Perangkap Pangan?

Catatan forward :Untuk lengkapnya kutipan pak Abraham, saya forwardkan
kompas onlin. Pak Abraham, kelihatannya tulisan Kompas online dgn koran
kertas berbeda, krn di kompas online tidak ditemukan pengarangnya, Faisal
Basri, dan tanggal 31 Augustus 2009.Wass.Muzirman Tanjung

--------------------------------------------------------------------------------------------


Senin, 31 Agustus 2009 | 03:27 WIB

Sektor pertanian tumbuh rata-rata sebesar 3,5 persen setahun selama kurun
waktu 2001-2008. Pencapaian ini lebih baik ketimbang pada periode sebelum
krisis (1991-1996), yakni sebesar 3 persen.

Subsektor paling mencuat adalah tanaman pangan, yang tumbuh dari 1,8 persen
pada periode sebelum krisis menjadi 3 persen pada periode setelah krisis.
Sementara itu, subsektor perkebunan, peternakan, dan kehutanan mengalami
pelambatan laju pertumbuhan. Satu subsektor lainnya, yakni perikanan, naik
tipis dari 5,3 persen menjadi 5,4 persen.

Laju pertumbuhan sebesar 3 persen bagi tanaman pangan tergolong cukup ideal
karena dua kali lebih tinggi daripada pertumbuhan penduduk. Mengingat
peranan subsektor ini sangat dominan, yaitu sekitar separuh dari sektor
pertanian, membuat dalam beberapa tahun terakhir sektor pertanian bisa
berperan sebagai penyumbang terbesar kedua bagi pertumbuhan ekonomi
nasional, setelah sektor jasa.

Di antara tanaman pangan, produksi beras menunjukkan peningkatan paling
pesat, disusul kemudian oleh jagung dan umbi-umbian. Sebaliknya, produksi
kedelai merosot tajam. Dewasa ini produksi kedelai hanya sekitar separuh
dari tingkat produksi tertinggi yang pernah dicapai pada tahun 1992. Dalam
tujuh tahun terakhir produktivitas kedelai mandek pada tingkat yang relatif
sangat rendah, yakni hanya sekitar 1,3 ton per hektar.

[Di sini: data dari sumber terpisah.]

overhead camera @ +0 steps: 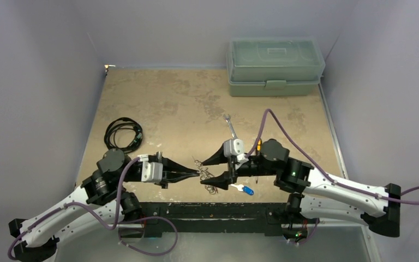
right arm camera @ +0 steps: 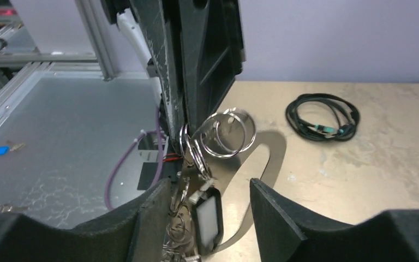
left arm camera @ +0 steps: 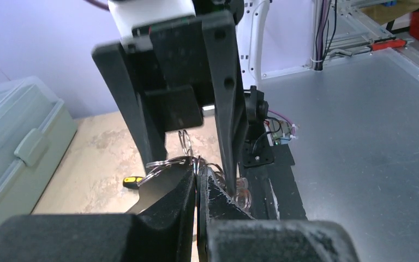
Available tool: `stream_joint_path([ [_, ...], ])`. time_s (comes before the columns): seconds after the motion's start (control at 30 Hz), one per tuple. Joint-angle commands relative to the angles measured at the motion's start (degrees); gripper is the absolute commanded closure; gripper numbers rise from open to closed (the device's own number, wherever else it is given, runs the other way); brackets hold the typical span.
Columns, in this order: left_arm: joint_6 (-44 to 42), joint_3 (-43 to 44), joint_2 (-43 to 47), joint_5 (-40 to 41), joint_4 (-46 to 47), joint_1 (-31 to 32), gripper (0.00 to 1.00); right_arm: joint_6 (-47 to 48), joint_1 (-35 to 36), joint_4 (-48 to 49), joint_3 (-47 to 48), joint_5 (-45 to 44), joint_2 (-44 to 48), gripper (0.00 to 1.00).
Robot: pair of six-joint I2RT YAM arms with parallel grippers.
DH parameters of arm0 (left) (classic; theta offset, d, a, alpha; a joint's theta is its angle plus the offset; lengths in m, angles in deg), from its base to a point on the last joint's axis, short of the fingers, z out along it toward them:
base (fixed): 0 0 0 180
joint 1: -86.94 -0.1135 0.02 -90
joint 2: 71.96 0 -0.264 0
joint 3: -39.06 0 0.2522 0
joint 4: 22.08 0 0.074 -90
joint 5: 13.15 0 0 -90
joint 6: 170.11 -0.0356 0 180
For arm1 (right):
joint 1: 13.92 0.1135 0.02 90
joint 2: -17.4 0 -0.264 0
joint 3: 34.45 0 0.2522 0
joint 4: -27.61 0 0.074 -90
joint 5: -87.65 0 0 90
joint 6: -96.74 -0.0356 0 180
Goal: Put the keys on the keyring
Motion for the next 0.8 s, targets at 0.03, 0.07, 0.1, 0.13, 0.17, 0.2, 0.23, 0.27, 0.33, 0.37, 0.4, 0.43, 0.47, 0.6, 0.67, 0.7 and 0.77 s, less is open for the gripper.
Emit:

Gambaran di atas menunjukkan bahwa sektor pertanian umumnya dan subsektor
tanaman pangan khususnya justru dalam sewindu terakhir menunjukkan kinerja
lebih baik ketimbang pada masa Orde Baru. Lantas, mengapa muncul kegamangan
bahwa kita menghadapi ancaman perangkap impor pangan?

Pertama, kebebasan yang kita peroleh pascareformasi telah menumbuhkan
kegairahan baru bagi petani untuk memilih tanaman yang mereka pandang paling
menguntungkan. Itulah yang menyebabkan petani enggan menanam kedelai karena
kalah menarik ketimbang menanam padi atau jagung.

Sementara itu, kebijakan-kebijakan dan program pemerintah masih terpaku pada
pola lama yang sangat sentralistis. Proyek-proyek besar, seperti pengadaan
benih dan pupuk, tak lagi cocok dengan aspirasi masyarakat. Sepatutnya
pemerintah pusat belajar dari kasus Sumatera Barat. Provinsi ini ternyata
mampu ”memboikot” pengadaan benih padi hibrida impor yang dipasok oleh
pusat.

Kota Padang Panjang beberapa bulan lalu telah dideklarasikan sebagai kota
organik. Gerakan-gerakan petani lokal yang mandiri yang tak pernah menikmati
subsidi pupuk karena telah bertekad mengembangkan sistem pertanian organik
(bukan cuma menggunakan pupuk organik) tak kunjung disapa.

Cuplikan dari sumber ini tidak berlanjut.